“Guerra de fogos”: uso irregular de fogos de artifício pode ocasionar prisão por crime de dano ou lesão corporal, alerta delegado

Ontem (30), o PNB publicou mais uma matéria falando sobre a “guerra de fogos”, “brincadeira” antiga que acontece sempre nesse período junino, e que, na noite do dia anterior, voltou a assustar os moradores da Avenida Flaviano Guimarães, no Centro de Juazeiro, e também de outras localidades como Maringá, Alto da Maravilha e Brisa da Serra.

Em entrevista ao PNB, o inspetor-chefe da Guarda Municipal, Israel Marco, disse que a falta de medidas de punição incentiva a manutenção da prática nas ruas de Juazeiro. Durante as ações de fiscalização, dois jovens, de 25 e 20 anos, que participavam da “guerra de fogos”, foram apresentados na delegacia da Polícia Civil de Juazeiro, após disparar fogos de artifício em direção a viatura da Guarda Municipal. A motocicleta utilizada pelos jovens também foi apreendida.

Os jovens, entretanto, não ficaram detidos. De acordo com o delegado Flavio Martins, titular da Delegacia Territorial de Juazeiro, como não houve flagrante, os dois jovens apenas assinaram um Termo Circunstanciado de Ocorrência (TCO), registro de um fato tipificado como infração de menor potencial ofensivo, ou seja, de menor relevância.

(foto: arquivo)

Mas, afinal, a “guerra de fogos” é crime?

O delegado esclareceu que o uso de fogos de artifício não é crime, porém destacou que a forma como o artefato é utilizado, pode ser tipificada em um dos três tipos de atos ilícitos penais. São eles:

1 – Crime de dano: se dolosamenente for usado para destruir propriedade alheia, e que prevê detenção, de seis meses a três anos, e multa, além da pena correspondente à violência;

2 – Lesão corporal: caso alguém seja lesionado, tanto na modalidade culposa como dolosa, pode ser lesão leve ou grave, sendo que nessa última cabe a prisão em flagrante, com pena de detenção que pode variar de três meses a um ano, na lesão leve, e de um a cinco anos, no caso da grave;

3 – Perturbação ao sossego: quando há utilização dos fogos em horário impróprio e em local impróprio, e que estabelece prisão de 15 dias a 3 meses ou pagamento de multa.

“Na ‘guerra’ de fogos, a autoridade policial pode enquadrar os participantes em qualquer uma dessas modalidades criminosas, dependendo da vítima e do resultado. Não necessariamente [é necessário] ser pego em flagrante.

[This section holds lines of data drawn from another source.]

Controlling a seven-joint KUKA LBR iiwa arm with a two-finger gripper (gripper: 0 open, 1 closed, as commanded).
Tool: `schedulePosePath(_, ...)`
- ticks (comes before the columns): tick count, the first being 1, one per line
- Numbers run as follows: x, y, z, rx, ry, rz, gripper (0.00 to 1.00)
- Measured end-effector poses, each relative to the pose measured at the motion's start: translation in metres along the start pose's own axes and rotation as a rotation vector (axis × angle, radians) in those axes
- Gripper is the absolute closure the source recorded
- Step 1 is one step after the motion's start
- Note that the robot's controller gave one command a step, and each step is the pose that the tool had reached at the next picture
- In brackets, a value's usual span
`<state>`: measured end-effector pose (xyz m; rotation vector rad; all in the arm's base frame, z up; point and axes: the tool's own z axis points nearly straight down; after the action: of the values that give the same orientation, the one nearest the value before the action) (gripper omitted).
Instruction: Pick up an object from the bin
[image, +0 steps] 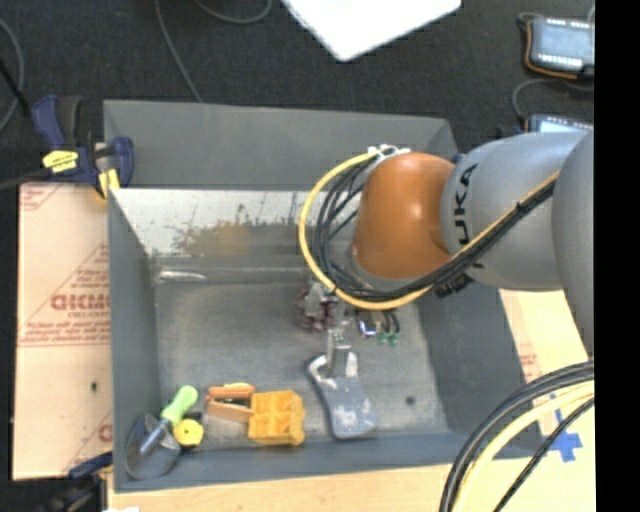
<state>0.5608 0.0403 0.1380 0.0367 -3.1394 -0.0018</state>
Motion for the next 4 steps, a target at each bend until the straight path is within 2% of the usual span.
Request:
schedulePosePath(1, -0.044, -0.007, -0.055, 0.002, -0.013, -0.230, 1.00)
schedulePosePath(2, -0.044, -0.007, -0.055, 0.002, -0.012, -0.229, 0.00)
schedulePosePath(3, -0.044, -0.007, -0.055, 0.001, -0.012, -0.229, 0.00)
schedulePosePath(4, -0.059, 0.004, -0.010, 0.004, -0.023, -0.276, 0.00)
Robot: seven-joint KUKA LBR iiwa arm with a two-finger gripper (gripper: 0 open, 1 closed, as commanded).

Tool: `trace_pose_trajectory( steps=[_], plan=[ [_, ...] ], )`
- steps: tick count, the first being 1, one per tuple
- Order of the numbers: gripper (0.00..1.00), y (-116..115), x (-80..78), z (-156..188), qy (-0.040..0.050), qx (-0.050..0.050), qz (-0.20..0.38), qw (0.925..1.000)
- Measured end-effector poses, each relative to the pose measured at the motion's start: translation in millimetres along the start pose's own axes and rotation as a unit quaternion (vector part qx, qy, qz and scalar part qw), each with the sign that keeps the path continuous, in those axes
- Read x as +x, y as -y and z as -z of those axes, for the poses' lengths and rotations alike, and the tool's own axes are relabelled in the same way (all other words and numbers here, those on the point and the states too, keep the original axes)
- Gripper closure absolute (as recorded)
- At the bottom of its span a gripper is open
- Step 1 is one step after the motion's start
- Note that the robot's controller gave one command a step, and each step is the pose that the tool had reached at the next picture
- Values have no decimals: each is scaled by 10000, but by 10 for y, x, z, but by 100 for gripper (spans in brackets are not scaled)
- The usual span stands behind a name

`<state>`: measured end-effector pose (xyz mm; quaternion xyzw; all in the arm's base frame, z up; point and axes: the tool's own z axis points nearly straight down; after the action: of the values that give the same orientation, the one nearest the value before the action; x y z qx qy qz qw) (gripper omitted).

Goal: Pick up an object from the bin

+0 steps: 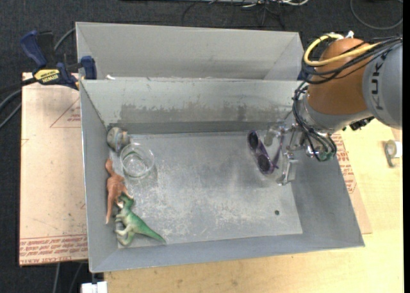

Caso [o participante] seja identificado, ele pode ser intimado para ser interrogado posteriormente”, acrescentou Flavio Martins.

A “brincadeira”, além da Lei do Silêncio, desrespeita o toque de recolher, medida de enfrentamento a pandemia do novo coronavírus, que vai das 18h às 5 horas da manhã.

Financiamento

Os moradores revelaram ainda que políticos, pré-candidatos e empresários estão sustentando a realização da batalha. Segundo os depoimentos dos mesmos, esses financiadores compram as caixas de fogos de artificio e distribuem, gratuitamente, aos participantes, o que garante a manutenção da prática.

Havendo delito, conforme o delegado Flavio Martins, esses financiadores podem ser autuados também como partícipe, ou seja, aquele que auxilia na prática do delito, porém faz isso sem executar o verbo do tipo penal.

“O partícipe não realiza a conduta típica, não pratica o exato núcleo do tipo penal, mas contribui, de alguma forma, para o crime acontecer, conscientemente da ilegalidade e dos objetivos delituosos. Induzir e instigar o autor a cometer o ato criminoso é típica conduta de partícipe”, disse o titular da DT de Juazeiro.

O inspetor-chefe da Guarda Municipal, Israel Marco, em entrevista ao PNB, destacou que a participação, em grande quantidade, de crianças e adolescentes, torna a situação ainda mais preocupante, e pede apoio e maior atenção de pais e responsáveis (leia na íntegra).

Os moradores podem entrar em contato com o 153, Guarda municipal, ou 190, central da PM.